→ What the task requires:
Everything from the first line of the material below through the line containing "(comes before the" must be retyped exactly, and nothing past it.

*** Provided material ***

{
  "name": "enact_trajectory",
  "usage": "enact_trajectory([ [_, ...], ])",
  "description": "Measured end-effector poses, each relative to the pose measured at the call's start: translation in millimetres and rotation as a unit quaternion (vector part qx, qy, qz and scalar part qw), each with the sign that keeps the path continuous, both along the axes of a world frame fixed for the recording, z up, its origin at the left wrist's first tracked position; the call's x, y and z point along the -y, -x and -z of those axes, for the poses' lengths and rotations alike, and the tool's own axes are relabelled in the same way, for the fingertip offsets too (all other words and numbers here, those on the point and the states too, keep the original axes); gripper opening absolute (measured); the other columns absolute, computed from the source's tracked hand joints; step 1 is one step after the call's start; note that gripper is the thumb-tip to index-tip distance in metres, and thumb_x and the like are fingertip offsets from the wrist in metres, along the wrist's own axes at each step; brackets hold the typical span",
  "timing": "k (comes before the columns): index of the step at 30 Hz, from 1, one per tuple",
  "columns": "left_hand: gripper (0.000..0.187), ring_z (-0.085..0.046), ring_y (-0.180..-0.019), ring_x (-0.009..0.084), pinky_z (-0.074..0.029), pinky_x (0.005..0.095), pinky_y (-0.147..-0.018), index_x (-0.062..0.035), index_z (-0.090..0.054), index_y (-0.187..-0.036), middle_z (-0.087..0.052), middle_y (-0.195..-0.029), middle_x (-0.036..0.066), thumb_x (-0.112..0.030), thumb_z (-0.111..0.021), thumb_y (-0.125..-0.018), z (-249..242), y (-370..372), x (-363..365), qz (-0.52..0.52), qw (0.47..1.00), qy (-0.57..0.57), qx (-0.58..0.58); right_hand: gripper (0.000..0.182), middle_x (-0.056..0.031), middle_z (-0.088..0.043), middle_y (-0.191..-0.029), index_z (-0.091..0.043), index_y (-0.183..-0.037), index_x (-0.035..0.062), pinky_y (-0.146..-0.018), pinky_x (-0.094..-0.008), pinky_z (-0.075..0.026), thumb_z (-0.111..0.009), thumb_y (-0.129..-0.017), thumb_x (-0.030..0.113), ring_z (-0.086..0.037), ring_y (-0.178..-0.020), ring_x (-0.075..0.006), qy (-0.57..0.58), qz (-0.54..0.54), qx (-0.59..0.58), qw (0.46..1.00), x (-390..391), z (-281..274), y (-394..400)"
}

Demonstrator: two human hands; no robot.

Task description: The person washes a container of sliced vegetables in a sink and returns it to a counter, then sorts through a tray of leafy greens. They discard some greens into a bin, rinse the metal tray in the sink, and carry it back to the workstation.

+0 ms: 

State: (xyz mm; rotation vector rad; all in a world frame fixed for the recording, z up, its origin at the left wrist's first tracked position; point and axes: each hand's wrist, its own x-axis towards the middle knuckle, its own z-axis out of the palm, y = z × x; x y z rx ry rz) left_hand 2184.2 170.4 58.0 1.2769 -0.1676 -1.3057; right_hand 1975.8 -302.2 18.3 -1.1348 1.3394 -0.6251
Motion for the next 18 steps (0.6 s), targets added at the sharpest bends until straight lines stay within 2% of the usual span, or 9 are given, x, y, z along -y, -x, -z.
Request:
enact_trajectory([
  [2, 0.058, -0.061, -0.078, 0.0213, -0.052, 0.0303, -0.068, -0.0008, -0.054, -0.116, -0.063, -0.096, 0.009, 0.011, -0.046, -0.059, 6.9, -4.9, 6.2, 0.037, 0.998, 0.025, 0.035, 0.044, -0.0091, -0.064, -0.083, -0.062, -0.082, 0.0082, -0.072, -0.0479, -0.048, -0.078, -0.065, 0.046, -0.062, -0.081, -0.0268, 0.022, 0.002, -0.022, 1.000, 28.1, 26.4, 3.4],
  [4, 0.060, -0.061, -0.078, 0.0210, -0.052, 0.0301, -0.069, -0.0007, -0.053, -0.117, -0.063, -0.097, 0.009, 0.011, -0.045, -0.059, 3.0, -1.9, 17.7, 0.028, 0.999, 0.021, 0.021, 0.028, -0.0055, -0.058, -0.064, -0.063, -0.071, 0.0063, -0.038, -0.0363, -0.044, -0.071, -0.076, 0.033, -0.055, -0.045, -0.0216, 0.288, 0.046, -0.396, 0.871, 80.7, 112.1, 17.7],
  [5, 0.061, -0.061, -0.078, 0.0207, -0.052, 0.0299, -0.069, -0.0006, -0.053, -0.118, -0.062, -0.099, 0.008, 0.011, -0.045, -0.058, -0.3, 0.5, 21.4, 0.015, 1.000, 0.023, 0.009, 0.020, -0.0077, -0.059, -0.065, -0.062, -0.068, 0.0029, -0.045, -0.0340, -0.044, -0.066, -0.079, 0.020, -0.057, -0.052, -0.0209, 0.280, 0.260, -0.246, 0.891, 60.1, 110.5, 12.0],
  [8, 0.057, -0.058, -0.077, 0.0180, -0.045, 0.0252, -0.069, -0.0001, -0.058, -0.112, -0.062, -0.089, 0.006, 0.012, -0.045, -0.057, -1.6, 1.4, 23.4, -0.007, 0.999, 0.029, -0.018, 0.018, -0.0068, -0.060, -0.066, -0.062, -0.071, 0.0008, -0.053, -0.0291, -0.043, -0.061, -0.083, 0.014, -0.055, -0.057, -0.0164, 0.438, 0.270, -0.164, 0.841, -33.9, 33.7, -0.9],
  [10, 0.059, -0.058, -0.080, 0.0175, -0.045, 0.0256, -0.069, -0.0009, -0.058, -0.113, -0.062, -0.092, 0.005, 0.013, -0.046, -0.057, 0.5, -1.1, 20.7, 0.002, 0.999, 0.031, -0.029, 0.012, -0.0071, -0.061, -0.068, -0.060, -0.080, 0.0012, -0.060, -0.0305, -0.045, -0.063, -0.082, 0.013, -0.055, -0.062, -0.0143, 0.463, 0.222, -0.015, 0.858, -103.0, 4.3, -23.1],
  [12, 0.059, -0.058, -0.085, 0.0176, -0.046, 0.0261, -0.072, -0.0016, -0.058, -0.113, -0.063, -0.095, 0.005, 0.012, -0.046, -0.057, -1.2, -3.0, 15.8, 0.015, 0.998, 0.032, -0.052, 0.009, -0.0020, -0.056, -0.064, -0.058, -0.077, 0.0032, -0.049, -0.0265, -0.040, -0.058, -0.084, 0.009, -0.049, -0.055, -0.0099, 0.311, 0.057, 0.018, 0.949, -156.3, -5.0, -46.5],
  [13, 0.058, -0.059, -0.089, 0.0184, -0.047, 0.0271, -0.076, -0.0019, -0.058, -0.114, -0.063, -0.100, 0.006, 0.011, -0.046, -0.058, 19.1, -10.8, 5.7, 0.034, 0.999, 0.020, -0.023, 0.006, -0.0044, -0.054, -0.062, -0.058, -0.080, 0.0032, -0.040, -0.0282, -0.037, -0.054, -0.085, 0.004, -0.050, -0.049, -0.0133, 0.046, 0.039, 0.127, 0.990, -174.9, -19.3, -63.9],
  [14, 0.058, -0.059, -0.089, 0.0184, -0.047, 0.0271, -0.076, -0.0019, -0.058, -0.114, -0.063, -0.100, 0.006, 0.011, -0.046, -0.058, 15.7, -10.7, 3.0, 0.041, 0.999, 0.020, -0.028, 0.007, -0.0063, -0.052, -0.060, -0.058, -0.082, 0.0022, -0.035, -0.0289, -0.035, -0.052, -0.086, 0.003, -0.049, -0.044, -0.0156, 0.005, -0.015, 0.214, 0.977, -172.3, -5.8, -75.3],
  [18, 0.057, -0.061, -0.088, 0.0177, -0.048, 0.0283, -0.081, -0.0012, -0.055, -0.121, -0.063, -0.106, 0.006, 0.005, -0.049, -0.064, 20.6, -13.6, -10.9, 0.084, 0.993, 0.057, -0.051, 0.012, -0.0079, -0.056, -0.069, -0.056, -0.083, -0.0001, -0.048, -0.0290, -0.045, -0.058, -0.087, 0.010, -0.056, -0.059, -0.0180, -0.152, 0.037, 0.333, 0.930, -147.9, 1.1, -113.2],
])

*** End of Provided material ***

→ Exercise answer:
{
  "name": "enact_trajectory",
  "usage": "enact_trajectory([ [_, ...], ])",
  "description": "Measured end-effector poses, each relative to the pose measured at the call's start: translation in millimetres and rotation as a unit quaternion (vector part qx, qy, qz and scalar part qw), each with the sign that keeps the path continuous, both along the axes of a world frame fixed for the recording, z up, its origin at the left wrist's first tracked position; the call's x, y and z point along the -y, -x and -z of those axes, for the poses' lengths and rotations alike, and the tool's own axes are relabelled in the same way, for the fingertip offsets too (all other words and numbers here, those on the point and the states too, keep the original axes); gripper opening absolute (measured); the other columns absolute, computed from the source's tracked hand joints; step 1 is one step after the call's start; note that gripper is the thumb-tip to index-tip distance in metres, and thumb_x and the like are fingertip offsets from the wrist in metres, along the wrist's own axes at each step; brackets hold the typical span",
  "timing": "k (comes before the columns): index of the step at 30 Hz, from 1, one per tuple",

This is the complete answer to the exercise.